Why say this? It’s actually meant to be sarcasm. Here the people are trying to build something to reach to the heavens and God is in the heavens and saying “I think I see some tiny smidgen of something down there. Let’s go see what this thing is.” Consider it like Goliath talking smack to David about how insignificant an attacker he was. The text is speaking in mocking language of what God is doing to the people.
Finally, when Abraham barters with God, God seems to reason within Himself what He should do. Of course, this would mean that God would be ignorant of something. This again is not just the future, but the present. It is also God asking what the right thing to do is, which would mean God has a moral requirement and that laws of morality are above Him.
What is the purpose of this text then? It is to show Abraham as a mediator. After all, mediating is somewhat important in the Bible. Yes. God really does heed what men say. How that works will be something talked about later on. God is in charge of this deal the whole time. He sets the standards. Once a limit is reached, God says no more.

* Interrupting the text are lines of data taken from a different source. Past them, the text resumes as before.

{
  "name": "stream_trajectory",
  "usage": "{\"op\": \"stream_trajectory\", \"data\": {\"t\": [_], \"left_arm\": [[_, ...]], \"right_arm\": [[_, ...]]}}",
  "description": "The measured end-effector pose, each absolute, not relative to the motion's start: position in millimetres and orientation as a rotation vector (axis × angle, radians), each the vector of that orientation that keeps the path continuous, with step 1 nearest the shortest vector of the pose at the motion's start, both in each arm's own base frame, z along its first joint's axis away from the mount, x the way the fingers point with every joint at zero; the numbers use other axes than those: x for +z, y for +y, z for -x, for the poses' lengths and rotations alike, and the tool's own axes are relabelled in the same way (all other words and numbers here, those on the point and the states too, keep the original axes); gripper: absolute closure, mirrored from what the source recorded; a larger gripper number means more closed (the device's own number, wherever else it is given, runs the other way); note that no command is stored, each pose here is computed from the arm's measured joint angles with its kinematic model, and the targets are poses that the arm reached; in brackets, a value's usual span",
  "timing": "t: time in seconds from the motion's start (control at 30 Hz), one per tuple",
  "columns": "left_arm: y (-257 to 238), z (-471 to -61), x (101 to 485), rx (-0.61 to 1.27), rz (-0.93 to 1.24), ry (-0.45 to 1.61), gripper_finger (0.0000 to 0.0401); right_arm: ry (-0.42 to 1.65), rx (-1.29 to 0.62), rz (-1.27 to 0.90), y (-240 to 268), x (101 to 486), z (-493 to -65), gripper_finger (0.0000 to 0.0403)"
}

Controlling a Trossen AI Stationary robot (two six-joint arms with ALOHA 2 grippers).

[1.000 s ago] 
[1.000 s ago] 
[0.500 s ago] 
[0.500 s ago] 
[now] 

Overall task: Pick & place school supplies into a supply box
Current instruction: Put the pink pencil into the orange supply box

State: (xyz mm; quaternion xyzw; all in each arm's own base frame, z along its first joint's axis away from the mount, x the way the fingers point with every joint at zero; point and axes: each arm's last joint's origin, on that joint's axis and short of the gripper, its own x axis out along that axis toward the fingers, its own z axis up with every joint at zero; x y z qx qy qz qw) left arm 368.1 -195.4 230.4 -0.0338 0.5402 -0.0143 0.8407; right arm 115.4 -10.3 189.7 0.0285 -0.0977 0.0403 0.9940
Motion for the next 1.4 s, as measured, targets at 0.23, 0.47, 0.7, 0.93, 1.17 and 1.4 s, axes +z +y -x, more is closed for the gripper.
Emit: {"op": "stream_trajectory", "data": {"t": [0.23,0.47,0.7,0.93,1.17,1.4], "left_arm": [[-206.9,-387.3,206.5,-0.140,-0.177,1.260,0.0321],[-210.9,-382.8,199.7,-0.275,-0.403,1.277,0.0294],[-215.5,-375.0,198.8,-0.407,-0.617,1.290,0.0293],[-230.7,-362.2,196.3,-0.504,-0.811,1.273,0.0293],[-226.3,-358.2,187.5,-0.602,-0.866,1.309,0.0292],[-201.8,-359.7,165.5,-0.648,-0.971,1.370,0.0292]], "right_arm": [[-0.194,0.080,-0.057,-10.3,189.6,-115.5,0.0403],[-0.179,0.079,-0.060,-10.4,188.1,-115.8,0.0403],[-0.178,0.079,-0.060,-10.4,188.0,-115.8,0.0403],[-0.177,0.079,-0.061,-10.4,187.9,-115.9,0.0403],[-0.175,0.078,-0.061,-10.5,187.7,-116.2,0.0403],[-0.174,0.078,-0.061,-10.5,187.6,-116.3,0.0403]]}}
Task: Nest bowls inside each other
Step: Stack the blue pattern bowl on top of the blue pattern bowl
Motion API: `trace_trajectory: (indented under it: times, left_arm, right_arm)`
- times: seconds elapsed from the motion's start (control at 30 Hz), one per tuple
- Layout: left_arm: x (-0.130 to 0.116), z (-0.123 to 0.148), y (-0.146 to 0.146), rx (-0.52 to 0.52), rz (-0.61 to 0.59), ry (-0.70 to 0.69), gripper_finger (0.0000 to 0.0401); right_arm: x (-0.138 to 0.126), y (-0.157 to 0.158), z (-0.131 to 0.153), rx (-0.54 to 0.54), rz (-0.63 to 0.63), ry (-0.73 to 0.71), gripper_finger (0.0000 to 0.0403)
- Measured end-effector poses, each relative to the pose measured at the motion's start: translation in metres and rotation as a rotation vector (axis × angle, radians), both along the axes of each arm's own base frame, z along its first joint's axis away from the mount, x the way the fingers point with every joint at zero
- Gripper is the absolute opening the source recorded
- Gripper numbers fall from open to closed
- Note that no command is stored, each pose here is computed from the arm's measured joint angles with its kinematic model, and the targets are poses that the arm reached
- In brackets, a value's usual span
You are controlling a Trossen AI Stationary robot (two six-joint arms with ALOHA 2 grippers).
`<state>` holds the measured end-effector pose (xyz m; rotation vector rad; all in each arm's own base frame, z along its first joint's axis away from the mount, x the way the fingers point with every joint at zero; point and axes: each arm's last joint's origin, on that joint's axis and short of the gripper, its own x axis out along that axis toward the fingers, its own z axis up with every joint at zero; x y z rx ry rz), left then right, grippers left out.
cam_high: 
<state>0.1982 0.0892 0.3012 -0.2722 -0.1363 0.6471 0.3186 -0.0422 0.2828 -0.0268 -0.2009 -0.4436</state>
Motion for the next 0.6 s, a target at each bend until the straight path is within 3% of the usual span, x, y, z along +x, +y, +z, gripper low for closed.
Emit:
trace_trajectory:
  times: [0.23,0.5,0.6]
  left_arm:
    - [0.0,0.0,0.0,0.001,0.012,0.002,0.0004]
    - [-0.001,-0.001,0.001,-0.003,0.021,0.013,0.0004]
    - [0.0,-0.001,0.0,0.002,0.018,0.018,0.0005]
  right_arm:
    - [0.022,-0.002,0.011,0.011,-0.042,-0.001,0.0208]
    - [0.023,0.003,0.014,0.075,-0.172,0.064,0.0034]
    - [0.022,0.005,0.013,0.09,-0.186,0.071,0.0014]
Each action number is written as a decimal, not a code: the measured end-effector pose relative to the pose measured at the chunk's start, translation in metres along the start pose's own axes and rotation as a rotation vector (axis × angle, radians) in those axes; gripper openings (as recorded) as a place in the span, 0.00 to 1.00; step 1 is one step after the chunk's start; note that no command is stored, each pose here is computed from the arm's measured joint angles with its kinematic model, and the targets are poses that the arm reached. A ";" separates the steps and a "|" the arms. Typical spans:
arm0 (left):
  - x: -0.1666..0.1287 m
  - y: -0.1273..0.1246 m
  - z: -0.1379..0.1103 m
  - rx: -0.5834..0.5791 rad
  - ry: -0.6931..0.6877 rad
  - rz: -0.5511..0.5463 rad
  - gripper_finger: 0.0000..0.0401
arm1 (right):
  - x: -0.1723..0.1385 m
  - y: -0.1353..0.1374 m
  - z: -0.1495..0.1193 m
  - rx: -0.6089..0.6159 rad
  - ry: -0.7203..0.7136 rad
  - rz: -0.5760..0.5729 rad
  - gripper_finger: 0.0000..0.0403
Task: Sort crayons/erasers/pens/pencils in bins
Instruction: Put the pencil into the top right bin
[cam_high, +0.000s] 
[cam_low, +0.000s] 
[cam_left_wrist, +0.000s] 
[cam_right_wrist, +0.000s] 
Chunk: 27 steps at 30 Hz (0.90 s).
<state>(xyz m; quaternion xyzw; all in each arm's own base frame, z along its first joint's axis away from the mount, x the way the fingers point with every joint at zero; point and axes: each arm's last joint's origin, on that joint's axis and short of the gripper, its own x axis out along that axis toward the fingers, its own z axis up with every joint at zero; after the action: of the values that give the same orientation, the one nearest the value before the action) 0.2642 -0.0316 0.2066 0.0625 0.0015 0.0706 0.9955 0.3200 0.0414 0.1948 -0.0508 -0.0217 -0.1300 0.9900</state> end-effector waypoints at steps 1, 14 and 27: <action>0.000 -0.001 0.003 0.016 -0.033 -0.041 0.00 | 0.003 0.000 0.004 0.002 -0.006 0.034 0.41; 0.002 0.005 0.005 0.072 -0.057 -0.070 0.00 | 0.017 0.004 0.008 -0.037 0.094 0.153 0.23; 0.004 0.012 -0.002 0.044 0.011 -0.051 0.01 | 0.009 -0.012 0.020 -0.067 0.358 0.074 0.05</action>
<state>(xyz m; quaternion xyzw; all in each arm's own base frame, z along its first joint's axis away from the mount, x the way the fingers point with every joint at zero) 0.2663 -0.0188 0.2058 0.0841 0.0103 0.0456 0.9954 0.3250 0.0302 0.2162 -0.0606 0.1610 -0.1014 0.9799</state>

He also already does know what’s going on. It’s not as if God literally has to go and investigate. (And for what it’s worth, God is never seen going through the towns.) God is acting in a way we can relate to.
Now immediately, the objection pops up of, “But you’re not taking the text literally!” I am taking it literally in the sense that I think this is what the author intended. I am not taking it literalistically in the sense of reading it as a wooden text much like I don’t read in Deuteronomy of God being a consuming fire and think that He’s a giant cosmic bunsen burner.